What Can be Done: Less “System”
Supporters of the system will always ask: what will replace these institutions, with all their important rules and money?
I don’t know. Fortunately, I don’t have to.
I’m not smart enough to conjure all the solutions, more “system.” In reality, no one is smart enough, especially bureaucrats and legislators who aren’t incentivized to improve the service your doctor provides to you or the cost you pay (or don’t pay).
No “system” can. That’s the point (in case you missed it).
When a doctor and patient face each other—for care AND for compensation, incentives are aligned and solutions come from everyone trying the infinite combinations of potential solutions to find out what works and throwing away what doesn’t.
It’s a fatal conceit for politicians in Albany or D.C. to believe they can solve our healthcare problems. They cannot effectively make rules for how other people live their lives and do business with one another.
And it’s dangerous for them to try, as lives are in the balance.
It’s trial-and-error-and-retrial. It’s often not about more money; and it certainly should not be about forcing people about the chessboard to do bureaucrats’ bidding.
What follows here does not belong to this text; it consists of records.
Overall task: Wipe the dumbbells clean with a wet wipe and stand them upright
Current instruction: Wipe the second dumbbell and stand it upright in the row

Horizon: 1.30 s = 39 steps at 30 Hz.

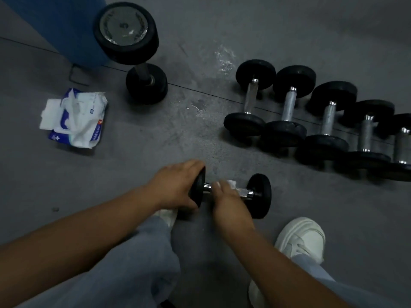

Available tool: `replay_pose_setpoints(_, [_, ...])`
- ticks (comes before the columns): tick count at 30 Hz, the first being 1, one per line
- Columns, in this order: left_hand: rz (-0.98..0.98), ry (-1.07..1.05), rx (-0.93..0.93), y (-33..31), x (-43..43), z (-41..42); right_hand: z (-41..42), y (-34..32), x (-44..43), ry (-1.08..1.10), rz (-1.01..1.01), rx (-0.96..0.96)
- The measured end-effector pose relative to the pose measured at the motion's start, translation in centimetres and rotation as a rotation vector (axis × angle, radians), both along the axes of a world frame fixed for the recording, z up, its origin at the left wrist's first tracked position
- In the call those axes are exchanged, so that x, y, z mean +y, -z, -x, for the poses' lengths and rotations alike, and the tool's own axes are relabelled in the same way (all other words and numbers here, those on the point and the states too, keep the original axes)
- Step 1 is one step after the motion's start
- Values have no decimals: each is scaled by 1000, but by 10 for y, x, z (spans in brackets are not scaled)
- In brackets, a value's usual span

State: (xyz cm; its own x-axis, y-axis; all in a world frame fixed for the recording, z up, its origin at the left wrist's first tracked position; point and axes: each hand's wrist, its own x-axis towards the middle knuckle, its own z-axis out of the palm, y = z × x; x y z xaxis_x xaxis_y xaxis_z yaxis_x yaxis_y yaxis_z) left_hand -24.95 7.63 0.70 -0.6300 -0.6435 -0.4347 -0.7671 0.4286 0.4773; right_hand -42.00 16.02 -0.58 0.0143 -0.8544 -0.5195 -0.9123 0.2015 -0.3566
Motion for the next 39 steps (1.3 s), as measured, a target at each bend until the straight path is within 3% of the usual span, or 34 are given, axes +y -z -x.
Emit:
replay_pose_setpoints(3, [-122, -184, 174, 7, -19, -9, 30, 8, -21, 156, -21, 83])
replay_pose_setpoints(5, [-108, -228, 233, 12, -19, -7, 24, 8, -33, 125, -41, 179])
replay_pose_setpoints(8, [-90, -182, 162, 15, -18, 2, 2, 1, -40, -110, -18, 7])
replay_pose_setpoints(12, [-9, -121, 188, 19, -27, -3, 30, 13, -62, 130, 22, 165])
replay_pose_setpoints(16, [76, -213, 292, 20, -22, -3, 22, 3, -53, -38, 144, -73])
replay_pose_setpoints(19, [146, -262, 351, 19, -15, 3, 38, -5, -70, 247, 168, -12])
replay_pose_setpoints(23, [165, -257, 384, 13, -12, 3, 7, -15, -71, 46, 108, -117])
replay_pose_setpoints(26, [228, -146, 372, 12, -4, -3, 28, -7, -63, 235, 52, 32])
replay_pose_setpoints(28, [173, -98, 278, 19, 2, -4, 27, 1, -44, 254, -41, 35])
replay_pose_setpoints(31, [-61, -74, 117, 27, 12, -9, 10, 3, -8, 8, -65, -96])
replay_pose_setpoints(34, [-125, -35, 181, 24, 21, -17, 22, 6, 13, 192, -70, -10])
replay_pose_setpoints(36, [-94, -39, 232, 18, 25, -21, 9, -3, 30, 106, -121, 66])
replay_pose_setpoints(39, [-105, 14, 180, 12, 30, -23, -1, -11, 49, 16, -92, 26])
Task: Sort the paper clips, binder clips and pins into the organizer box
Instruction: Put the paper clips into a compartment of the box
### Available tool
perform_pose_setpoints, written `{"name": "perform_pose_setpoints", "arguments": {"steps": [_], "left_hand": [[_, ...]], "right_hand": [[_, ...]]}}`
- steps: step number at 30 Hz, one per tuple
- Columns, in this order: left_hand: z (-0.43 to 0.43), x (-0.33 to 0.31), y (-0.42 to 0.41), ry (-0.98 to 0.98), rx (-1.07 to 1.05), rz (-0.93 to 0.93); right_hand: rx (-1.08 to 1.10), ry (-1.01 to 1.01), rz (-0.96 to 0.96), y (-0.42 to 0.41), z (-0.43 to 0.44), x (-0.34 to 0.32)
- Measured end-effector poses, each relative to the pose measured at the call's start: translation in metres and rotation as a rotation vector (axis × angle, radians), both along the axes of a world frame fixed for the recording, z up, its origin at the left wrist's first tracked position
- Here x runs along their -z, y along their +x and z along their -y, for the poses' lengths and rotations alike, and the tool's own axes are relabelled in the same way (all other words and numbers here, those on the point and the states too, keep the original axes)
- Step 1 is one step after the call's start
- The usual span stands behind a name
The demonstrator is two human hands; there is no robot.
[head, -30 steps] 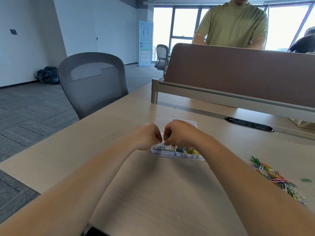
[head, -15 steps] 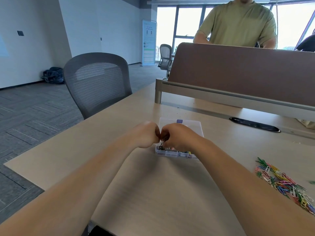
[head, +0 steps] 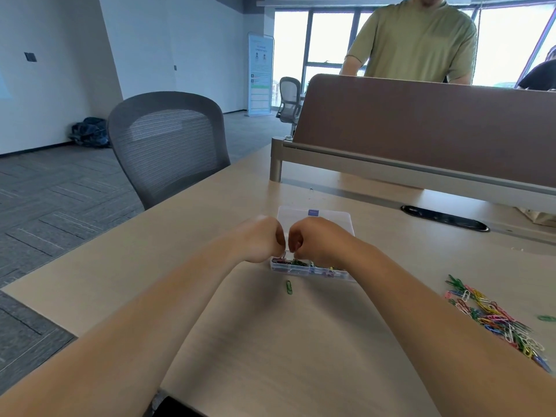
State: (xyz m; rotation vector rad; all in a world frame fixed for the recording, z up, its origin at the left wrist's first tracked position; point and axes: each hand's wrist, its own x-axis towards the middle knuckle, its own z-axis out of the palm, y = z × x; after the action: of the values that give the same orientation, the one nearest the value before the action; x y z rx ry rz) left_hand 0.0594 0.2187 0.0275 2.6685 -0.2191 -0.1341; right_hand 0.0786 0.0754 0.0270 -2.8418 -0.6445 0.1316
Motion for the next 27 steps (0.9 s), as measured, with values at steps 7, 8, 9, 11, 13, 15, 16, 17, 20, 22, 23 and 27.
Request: {"name": "perform_pose_setpoints", "arguments": {"steps": [7, 8, 9, 11, 13, 15, 16, 17, 20, 22, 23, 27], "left_hand": [[0.002, 0.010, 0.007, 0.056, -0.031, 0.045], [0.003, 0.011, 0.008, 0.069, -0.040, 0.054], [0.003, 0.012, 0.009, 0.081, -0.048, 0.063], [0.003, 0.013, 0.009, 0.099, -0.054, 0.073], [0.004, 0.014, 0.010, 0.113, -0.048, 0.075], [0.006, 0.015, 0.010, 0.128, -0.033, 0.063], [0.007, 0.015, 0.010, 0.134, -0.022, 0.054], [0.009, 0.015, 0.010, 0.138, -0.011, 0.047], [0.012, 0.016, 0.009, 0.129, 0.015, 0.024], [0.013, 0.016, 0.007, 0.124, 0.029, 0.007], [0.013, 0.016, 0.007, 0.123, 0.035, 0.004], [0.012, 0.012, 0.004, 0.083, 0.019, 0.049]], "right_hand": [[0.029, -0.049, 0.003, 0.000, 0.003, -0.005], [0.031, -0.040, 0.007, 0.001, 0.004, -0.005], [0.033, -0.030, 0.011, 0.001, 0.005, -0.005], [0.036, -0.026, 0.012, 0.001, 0.006, -0.003], [0.039, -0.014, 0.012, 0.002, 0.007, -0.002], [0.037, 0.002, 0.015, 0.002, 0.008, -0.001], [0.036, 0.008, 0.016, 0.002, 0.008, 0.000], [0.036, 0.013, 0.017, 0.002, 0.008, 0.000], [0.034, 0.015, 0.014, 0.003, 0.009, 0.002], [0.034, 0.020, 0.015, 0.003, 0.011, 0.004], [0.033, 0.026, 0.018, 0.002, 0.013, 0.004], [0.034, 0.058, 0.020, -0.001, 0.015, 0.006]]}}
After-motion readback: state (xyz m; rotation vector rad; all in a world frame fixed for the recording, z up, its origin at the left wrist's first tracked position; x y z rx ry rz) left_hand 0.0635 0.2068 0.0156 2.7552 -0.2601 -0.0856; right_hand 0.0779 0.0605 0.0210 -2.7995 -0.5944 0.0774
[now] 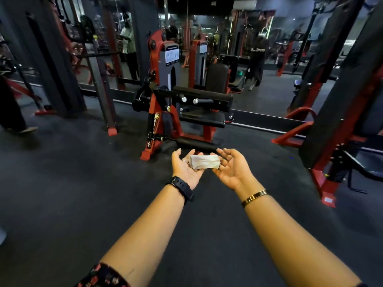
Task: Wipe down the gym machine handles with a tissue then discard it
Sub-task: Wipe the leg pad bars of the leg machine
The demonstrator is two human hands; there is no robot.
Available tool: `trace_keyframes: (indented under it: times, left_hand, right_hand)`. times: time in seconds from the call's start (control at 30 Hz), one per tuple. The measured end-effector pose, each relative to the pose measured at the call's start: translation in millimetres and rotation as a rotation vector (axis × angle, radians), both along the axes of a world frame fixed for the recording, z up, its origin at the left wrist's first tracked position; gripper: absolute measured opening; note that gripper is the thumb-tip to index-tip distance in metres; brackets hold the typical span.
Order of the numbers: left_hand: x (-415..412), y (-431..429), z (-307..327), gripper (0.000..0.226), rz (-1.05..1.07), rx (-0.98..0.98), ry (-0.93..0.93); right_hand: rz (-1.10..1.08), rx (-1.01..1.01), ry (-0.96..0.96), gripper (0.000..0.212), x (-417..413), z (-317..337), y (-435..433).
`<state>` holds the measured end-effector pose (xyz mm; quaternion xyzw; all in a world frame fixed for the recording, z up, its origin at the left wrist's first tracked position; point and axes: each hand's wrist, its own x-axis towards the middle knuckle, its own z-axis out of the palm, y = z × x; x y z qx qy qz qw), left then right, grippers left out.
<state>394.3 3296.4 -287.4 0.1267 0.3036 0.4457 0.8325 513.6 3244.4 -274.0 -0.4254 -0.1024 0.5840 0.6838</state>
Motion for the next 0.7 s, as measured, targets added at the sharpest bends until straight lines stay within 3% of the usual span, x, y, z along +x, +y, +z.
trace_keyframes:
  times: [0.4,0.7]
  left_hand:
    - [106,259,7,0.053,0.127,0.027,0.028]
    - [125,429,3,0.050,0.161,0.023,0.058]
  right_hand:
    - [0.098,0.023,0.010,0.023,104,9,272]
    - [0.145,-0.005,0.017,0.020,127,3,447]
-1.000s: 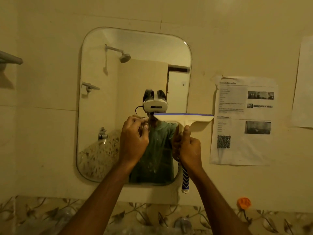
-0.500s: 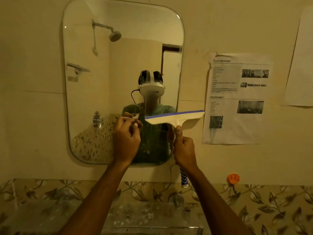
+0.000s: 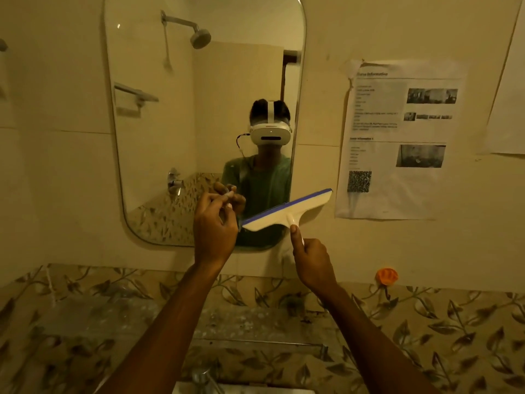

It’s about choice and the freedom to try new things.
Libertarians offer the wisdom to assure you that the absence of a central plan is not abdication to chaos. The empowerment of doctors and their patients will certainly lead to better access to quality healthcare, at a cheaper price. Empowerment of providers and consumers always does.
It just requires the bravery to allow individuals to work together to figure out the best path forward.